Come si può dedurre dalle relazioni dei padri che visitavano le 8 parocchie dell’interno di Santiago, nel secolo XVI il mondo creolo era già strutturato, in una prima fase in cui era guidato da proprietari terratenenti che erano al tempo stesso detentori del commercio estero residuo, e funzionari superiori, con residenze e uffici a Ribeira Grande o a Praia, e costituivano un’élite istruita e con buone capacità di gestione. Gli schiavi arrivavano ancora, ma in numero esiguo, ed erano assorbiti dalla società creola che coltivava, sotto la tutela della parrocchia, valori e costumi distinti da quelli che essi avevano lasciato sul continente, ma non così diversi da far sì che l’azione di indottrinamento e di insegnamento causasse un particolare imbarazzo ai neofiti, sempre che l’animismo sostenesse valori in armonia con quelli del cristianesimo e assentisse sinceramente ai precetti evangelici.

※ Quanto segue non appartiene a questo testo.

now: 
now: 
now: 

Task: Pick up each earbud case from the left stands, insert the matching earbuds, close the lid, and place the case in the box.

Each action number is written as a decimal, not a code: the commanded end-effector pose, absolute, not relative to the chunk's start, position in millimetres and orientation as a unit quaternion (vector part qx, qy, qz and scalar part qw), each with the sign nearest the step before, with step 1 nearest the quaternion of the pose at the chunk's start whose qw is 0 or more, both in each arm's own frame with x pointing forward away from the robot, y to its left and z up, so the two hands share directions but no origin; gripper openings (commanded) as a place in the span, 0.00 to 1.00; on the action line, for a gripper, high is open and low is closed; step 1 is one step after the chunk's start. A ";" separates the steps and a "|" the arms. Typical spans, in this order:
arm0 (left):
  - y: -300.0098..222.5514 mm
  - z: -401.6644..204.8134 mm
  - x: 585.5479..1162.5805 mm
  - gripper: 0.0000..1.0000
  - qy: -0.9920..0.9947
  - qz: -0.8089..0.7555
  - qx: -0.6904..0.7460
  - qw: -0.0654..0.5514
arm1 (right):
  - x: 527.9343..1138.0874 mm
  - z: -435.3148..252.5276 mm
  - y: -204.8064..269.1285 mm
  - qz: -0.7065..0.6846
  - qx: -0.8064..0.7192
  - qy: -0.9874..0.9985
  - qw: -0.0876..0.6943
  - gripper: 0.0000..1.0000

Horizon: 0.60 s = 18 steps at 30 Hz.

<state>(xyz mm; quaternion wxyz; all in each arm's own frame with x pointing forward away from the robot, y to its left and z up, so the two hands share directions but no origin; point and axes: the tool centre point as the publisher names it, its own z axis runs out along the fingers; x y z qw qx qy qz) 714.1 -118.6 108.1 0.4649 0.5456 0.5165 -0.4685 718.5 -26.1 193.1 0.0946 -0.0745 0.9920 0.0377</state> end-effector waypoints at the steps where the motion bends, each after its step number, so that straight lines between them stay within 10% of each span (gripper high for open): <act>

La vita degli schiavi, a parte l’aspetto odioso della condizione di privazione della libertà, che oggi viene condannata a priori, ma all’epoca era accettata da tutta la società (anche dalle persone più evolute), era regolata da forme che sempre più lasciavano finestre aperte all’affrancamento, all’umanizzazione e l’autogestione, sia per iniziativa virtuosa dei signori preoccupati del proprio destino ultraterreno, sia per motivi di convenienza, come la prevenzione di rivolte tra i lavoratori o la necessità di motivare gli schiavi nelle loro mansioni. In questa traiettoria si colloca la cosiddetta “brecha camponesa”, che concedeva agli schiavi il diritto di coltivare in proprio una porzione di terra nei fine settimana (sabato e domenica). È nella stessa linea che deve essere interpretata la progressiva promozione professionale dei lavoratori, che nelle fazendas potevano specializzarsi come orticultori, vaccai, tessitori, fattori, maestri zuccherieri ... I registri dell’epoca distinguono gli schiavi de “boçais” (quelli che erano appena arrivati dalla Guinea, prima di qualsiasi assimilazione apprezzabile al mondo creolo, e che sul finire del secolo XVI sono una minoranza), i “ladinos” (parlanti creolo e inseriti nei costumi della nuova comunità), e i “crioulos” (di “casta”, o di “servizio”), in una linea che ammette qualche margine di carriera per il lavoro schiavo, sia dal punto di vista tecnico-produttivo, sia da quello dell’ascesa sociale. Ascesa che era agognata dalla generalità degli schiavi, alcuni dei quali utilizzavano argomenti a volte assai convincenti (in particolare le cosiddette “escravas portas adentro”) per riuscire a ottenere l’affrancamento per il loro figli creoli, se non la loro adozione, da parte dei signori, nel momento stesso in cui ottenevano il proprio. La fedeltà, l’amicizia, la bellezza, l’attrazione sessuale, riuscivano così a sedurre i signori, che frequentemente le contemplavano, se non in vita, nel proprio testamento. Un atteggiamento del resto confacente al clima di tanatocrazia (la prospettiva della morte percepita sempre incombente tra le preoccupazioni della vita) in cui era immersa la vita cristiana all’epoca.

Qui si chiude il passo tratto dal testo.